12:51 PM EDT, June 10, 2013
When government is given a job to do in seven days and it takes 10 weeks instead, anger and frustration is likely to be heard. Such is the case with the background checks for gun purchases. The Maryland State Police has a backlog, and gun dealers and purchasers alike aren't happy about waiting 10 times longer than intended.
But let's also keep the problem in perspective. This clearly isn't an effort to deliberately inconvenience gun purchasers. State police are simply swamped with applications — the equivalent of four years of applications were received in the last four months. And it appears they've taken sensible steps to try to keep up with the backlog, including hiring more people and spending more hours each day working on them.
Government can't work miracles any more than the private sector can. When the latest iPhone, Furby or Tickle Me Elmo suddenly becomes a runaway hit, the store experiences a backlog, and customers have to wait. In that context, 10 weeks is hardly a crime.
And speaking of crime, it should be noted that the vast majority of these gun purchasers already own multiple firearms, so this isn't about endangered people looking to arm themselves. The U.S. may have experienced an uptick in gun buying since the Newtown, Conn., shooting, but gun ownership in this country continues to be in decline — from half of homes having a gun in the 1970s to about one-third today.
So what's going on here? Here's a hint. This year, Gov. Martin O'Malley and the Maryland General Assembly approved legislation placing additional restrictions on gun ownership in an effort to keep firearms out of the hands of criminals and the dangerously insane. One of those requirements is that people must get a license that involves having their fingerprints taken.
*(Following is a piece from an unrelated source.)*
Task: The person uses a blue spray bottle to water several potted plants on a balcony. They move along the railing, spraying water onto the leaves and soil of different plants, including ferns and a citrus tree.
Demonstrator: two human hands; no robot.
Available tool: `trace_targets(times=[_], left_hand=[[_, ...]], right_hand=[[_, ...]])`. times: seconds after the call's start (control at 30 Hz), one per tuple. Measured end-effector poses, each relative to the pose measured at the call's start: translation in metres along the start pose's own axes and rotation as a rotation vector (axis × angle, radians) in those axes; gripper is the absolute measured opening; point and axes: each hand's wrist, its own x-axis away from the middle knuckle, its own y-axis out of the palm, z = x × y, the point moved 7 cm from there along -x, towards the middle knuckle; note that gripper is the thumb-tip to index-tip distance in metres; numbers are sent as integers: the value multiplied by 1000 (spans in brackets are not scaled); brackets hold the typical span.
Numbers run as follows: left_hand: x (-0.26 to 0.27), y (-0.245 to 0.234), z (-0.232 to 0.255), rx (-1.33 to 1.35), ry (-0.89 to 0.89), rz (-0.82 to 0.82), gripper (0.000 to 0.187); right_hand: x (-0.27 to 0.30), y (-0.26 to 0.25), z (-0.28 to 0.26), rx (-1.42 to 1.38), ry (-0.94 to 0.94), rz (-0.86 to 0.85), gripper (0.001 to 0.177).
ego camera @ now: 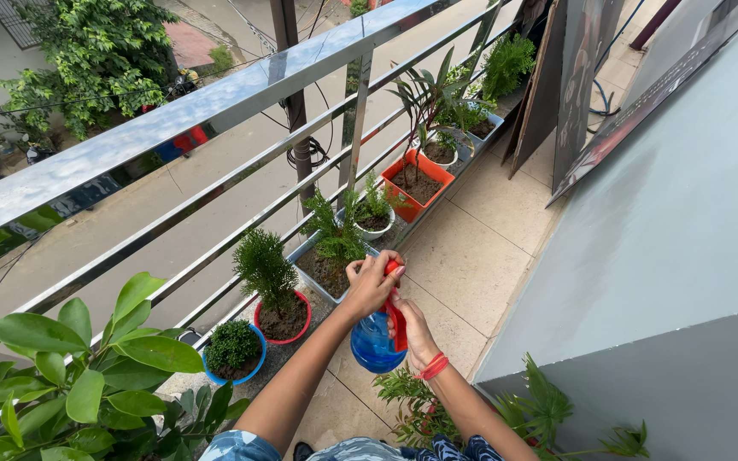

It's likely that a lot of gun owners are looking to avoid that fingerprint requirement or the licensing fee or other provisions of the gun law which do not go into effect until Oct. 1. Others are stocking up on assault weapons that will be banned for sale when the new law goes into effect. So the backlog may simply be the equivalent of the end-of-the-month rush at the Motor Vehicle Administration by people whose tags are about to expire — everyone knows to expect long lines on that day.
That's not the only reason to believe that the backlog may resolve itself. Next year's budget includes $4.6 million to upgrade the background check and licensing system. Those additional funds — made possible mostly by a $50 licensing fee and on top of $400,000 appropriated for the current fiscal year — become available on July 1. That should also help state police handle the load.
All of which suggests that gun dealers should think twice before releasing firearms before a background check is completed even though they may have the right to do so under current Maryland law. The liability risk is simply too great even if they know (or think they know) the purchaser and that person has passed one or more state police background checks in the past. The fact that a gun buyer has passed a background check at some point doesn't mean he or she should now and forever be allowed to purchase weapons. This is why, for instance, the state recently enacted a law allowing for the confiscation of weapons from those subject to domestic violence protective orders. Circumstances change.
Recently, some lawsuits were filed by gun groups in Baltimore County who are looking to force state police to complete background checks in seven days or to clarify that police won't seek criminal or civil sanctions against dealers who release guns before such checks are complete. While the law is silent on what should happen to a dealer who acts hastily — for instance, handing over a gun in seven days to someone who subsequently fails the background check and uses that gun in a crime — it would be reckless for any judge to impose such an order to solve a problem that is likely to resolve on its own in just a few months.
Not every inconvenience suffered by gun owners is a violation of their Second Amendment rights. (What's next? Customer service representatives weren't available on weekends to answer applicants' questions? Call the ACLU!) Waiting nine more weeks is simply not a serious enough inconvenience to throw this particular program out with the bathwater.
Let's not lose sight of the most important issue — reducing gun violence by keeping firearms out of the hands of people who should not have them. The delays are unfortunate but tolerable under the circumstances because the background checks are vital to accomplishing this end. If these delays are still a problem next year, then perhaps further measures will be required. In the meantime, gun dealers and purchasers will simply have to exercise a bit of patience.